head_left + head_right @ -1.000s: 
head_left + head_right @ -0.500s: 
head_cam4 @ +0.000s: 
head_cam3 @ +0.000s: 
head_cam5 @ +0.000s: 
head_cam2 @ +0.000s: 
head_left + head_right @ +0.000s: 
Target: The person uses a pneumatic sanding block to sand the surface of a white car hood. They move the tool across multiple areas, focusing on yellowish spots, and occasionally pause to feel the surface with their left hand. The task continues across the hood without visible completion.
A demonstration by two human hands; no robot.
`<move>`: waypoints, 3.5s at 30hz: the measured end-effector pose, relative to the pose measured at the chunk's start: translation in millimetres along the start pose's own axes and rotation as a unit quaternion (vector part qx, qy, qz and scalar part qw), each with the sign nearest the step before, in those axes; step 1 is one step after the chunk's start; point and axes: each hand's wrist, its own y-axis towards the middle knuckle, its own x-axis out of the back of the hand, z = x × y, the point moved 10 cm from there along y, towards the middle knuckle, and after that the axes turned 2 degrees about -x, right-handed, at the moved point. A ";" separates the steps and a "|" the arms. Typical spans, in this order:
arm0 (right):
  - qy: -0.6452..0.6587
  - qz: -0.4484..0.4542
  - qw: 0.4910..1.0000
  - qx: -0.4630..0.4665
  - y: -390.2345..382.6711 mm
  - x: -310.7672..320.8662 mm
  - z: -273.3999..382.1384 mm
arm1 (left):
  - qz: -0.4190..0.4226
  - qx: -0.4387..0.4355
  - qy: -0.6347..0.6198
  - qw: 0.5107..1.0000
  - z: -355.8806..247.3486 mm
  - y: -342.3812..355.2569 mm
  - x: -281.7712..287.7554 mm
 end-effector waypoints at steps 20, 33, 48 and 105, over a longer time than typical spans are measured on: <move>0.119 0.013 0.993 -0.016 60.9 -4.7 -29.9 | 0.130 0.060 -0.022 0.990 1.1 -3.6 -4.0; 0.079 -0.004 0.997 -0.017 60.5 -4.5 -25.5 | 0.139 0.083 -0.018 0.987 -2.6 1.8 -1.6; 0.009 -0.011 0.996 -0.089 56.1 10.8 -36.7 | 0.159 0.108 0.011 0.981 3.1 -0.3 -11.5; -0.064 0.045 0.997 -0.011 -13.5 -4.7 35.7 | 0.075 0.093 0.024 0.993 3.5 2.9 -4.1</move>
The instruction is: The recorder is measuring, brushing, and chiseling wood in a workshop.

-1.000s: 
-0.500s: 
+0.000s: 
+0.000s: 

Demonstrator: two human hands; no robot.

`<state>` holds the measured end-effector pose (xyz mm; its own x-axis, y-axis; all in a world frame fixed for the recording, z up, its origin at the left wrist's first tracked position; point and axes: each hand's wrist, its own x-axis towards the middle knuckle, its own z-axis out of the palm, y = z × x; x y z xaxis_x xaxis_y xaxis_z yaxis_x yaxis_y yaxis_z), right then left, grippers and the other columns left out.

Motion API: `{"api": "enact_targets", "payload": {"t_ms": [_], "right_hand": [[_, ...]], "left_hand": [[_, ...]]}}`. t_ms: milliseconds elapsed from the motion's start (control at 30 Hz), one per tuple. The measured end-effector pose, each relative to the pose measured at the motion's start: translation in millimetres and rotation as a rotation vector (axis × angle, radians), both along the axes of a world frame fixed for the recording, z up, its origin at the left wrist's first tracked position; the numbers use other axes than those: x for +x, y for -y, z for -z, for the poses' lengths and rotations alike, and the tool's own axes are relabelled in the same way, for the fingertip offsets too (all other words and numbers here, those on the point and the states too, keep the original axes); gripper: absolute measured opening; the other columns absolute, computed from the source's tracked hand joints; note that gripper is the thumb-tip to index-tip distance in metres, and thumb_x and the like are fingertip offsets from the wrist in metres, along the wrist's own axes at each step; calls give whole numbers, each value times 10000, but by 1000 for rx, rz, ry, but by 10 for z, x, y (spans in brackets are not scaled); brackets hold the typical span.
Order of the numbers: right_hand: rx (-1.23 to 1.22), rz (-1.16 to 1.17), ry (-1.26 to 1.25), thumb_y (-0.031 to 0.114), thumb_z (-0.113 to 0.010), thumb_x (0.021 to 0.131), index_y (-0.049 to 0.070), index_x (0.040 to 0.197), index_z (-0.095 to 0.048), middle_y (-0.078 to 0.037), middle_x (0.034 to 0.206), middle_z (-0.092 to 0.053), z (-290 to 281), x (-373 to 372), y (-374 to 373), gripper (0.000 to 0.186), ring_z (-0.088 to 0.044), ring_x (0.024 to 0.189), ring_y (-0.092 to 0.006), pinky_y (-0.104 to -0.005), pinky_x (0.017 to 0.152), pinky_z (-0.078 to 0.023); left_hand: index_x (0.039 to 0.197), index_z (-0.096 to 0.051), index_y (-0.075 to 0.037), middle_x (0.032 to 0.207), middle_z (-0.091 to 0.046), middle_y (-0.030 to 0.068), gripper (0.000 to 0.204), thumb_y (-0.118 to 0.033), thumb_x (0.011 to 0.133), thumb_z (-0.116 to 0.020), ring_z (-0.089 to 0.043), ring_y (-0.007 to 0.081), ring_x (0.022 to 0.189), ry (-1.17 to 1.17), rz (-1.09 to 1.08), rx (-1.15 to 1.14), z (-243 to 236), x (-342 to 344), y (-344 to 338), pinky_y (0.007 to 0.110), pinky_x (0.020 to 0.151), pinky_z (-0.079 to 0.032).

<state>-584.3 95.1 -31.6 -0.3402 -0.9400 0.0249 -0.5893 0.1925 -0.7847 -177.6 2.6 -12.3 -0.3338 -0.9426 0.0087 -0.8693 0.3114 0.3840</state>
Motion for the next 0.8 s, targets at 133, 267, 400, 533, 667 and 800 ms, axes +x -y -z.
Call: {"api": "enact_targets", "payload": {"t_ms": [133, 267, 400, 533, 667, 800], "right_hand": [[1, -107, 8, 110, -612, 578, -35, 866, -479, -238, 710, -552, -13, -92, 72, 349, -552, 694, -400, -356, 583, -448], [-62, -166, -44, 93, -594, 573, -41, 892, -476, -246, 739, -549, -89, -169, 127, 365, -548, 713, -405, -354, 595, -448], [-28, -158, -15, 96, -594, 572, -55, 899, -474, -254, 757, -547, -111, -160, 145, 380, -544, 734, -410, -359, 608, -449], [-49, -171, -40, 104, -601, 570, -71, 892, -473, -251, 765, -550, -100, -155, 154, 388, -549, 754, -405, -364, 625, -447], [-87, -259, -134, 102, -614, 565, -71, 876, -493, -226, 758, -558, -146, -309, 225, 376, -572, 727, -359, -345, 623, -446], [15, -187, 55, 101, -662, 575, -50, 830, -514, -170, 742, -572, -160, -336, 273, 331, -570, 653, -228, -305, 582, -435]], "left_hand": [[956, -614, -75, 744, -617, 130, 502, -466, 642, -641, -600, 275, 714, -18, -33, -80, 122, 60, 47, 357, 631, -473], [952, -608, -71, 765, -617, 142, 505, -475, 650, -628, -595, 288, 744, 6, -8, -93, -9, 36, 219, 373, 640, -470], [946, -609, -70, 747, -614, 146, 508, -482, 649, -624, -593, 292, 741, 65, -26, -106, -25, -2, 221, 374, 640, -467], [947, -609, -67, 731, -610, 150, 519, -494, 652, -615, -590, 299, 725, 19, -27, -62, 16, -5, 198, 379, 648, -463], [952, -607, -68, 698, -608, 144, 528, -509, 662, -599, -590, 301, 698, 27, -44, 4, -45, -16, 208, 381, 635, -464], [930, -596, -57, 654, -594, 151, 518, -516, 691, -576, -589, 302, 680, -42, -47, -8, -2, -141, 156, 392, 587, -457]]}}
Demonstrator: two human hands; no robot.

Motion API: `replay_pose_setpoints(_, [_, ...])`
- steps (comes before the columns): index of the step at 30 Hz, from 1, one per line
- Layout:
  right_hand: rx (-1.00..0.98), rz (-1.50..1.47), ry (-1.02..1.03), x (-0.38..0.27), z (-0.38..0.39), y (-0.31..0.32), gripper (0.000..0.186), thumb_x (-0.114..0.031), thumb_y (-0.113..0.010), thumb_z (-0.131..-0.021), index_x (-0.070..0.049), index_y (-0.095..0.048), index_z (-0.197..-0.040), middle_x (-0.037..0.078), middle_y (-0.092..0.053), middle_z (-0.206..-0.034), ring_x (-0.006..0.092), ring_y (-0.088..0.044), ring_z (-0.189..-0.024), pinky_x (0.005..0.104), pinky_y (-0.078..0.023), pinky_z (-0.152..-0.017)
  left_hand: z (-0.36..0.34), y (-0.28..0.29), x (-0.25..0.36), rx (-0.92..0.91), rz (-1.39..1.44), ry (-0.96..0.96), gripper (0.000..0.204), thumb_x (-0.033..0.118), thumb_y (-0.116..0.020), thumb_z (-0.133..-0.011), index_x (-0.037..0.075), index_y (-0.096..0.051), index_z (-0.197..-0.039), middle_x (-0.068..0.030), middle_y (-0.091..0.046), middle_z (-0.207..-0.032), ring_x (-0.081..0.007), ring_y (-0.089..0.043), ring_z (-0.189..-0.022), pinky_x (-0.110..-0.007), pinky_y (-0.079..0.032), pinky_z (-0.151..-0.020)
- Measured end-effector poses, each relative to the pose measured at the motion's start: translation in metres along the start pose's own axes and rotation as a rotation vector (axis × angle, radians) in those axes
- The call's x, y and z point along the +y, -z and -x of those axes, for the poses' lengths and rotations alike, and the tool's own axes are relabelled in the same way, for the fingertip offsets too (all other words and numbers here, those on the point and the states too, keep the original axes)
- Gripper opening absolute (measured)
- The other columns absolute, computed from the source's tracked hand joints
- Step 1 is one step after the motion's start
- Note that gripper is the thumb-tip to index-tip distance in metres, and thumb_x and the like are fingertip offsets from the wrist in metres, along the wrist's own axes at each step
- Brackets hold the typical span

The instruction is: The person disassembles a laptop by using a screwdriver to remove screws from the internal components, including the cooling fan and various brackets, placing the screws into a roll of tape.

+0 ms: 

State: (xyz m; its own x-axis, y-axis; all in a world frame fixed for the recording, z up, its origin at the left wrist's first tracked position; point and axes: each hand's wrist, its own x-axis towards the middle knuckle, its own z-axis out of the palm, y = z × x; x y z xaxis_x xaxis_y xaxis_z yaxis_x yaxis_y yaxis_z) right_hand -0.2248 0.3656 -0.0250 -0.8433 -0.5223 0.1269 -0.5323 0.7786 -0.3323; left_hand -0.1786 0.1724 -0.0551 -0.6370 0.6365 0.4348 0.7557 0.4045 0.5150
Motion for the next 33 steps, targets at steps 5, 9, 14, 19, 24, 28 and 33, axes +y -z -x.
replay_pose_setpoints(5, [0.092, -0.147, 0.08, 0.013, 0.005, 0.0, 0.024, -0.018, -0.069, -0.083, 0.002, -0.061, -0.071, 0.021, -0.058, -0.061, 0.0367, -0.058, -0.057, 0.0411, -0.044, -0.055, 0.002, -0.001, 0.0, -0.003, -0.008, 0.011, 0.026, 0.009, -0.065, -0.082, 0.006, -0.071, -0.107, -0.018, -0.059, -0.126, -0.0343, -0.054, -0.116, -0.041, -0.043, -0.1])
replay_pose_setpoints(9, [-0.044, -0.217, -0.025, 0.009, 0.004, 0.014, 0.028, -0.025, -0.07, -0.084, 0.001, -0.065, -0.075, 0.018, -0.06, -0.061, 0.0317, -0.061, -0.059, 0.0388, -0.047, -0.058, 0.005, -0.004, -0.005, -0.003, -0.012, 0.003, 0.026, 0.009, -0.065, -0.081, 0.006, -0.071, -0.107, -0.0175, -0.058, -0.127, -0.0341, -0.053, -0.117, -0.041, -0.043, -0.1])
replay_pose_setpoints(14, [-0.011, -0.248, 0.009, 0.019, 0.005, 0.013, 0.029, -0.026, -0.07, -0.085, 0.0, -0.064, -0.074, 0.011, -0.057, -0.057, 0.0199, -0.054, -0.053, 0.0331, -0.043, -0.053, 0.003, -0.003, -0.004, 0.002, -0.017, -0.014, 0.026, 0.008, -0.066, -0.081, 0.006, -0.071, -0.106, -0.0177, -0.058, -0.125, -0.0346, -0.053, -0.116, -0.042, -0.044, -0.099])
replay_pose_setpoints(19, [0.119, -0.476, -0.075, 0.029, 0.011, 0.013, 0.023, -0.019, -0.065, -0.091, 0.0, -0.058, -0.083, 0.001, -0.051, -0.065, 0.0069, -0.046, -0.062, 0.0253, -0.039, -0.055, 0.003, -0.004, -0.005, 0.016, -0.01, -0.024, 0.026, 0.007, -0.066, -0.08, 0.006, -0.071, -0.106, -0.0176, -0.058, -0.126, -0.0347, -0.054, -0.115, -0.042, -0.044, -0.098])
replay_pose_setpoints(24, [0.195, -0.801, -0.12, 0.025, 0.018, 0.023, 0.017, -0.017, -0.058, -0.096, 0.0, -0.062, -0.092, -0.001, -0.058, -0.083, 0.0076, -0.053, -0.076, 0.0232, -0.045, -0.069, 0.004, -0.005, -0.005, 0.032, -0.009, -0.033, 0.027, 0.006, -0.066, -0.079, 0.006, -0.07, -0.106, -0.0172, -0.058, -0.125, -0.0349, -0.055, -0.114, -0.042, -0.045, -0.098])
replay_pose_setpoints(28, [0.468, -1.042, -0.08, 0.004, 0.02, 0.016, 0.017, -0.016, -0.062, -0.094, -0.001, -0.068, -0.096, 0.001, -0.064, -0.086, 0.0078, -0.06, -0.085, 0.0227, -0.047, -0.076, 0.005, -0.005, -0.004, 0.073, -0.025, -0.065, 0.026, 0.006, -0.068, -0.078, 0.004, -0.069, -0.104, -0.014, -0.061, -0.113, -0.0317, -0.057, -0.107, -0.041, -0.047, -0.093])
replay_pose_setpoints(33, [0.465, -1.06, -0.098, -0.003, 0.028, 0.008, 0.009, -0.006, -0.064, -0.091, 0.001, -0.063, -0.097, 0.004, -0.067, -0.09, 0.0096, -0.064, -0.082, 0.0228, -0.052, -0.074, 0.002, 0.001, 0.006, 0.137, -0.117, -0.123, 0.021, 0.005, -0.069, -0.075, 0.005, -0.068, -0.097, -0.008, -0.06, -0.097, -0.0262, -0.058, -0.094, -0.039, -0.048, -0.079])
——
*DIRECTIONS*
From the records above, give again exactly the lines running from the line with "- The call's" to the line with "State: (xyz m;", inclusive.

*EXERCISE RESPONSE*
- The call's x, y and z point along the +y, -z and -x of those axes, for the poses' lengths and rotations alike, and the tool's own axes are relabelled in the same way, for the fingertip offsets too (all other words and numbers here, those on the point and the states too, keep the original axes)
- Gripper opening absolute (measured)
- The other columns absolute, computed from the source's tracked hand joints
- Step 1 is one step after the motion's start
- Note that gripper is the thumb-tip to index-tip distance in metres, and thumb_x and the like are fingertip offsets from the wrist in metres, along the wrist's own axes at each step
- Brackets hold the typical span

The instruction is: The person disassembles a laptop by using a screwdriver to remove screws from the internal components, including the cooling fan and various brackets, placing the screws into a roll of tape.

+0 ms: 

State: (xyz m; its own x-axis, y-axis; all in a world frame fixed for the recording, z up, its origin at the left wrist's first tracked position; point and axes: each hand's wrist, its own x-axis towards the middle knuckle, its own z-axis out of the palm, y = z × x; x y z xaxis_x xaxis_y xaxis_z yaxis_x yaxis_y yaxis_z) right_hand -0.2248 0.3656 -0.0250 -0.8433 -0.5223 0.1269 -0.5323 0.7786 -0.3323; left_hand -0.1786 0.1724 -0.0551 -0.6370 0.6365 0.4348 0.7557 0.4045 0.5150

There is no more to this answer.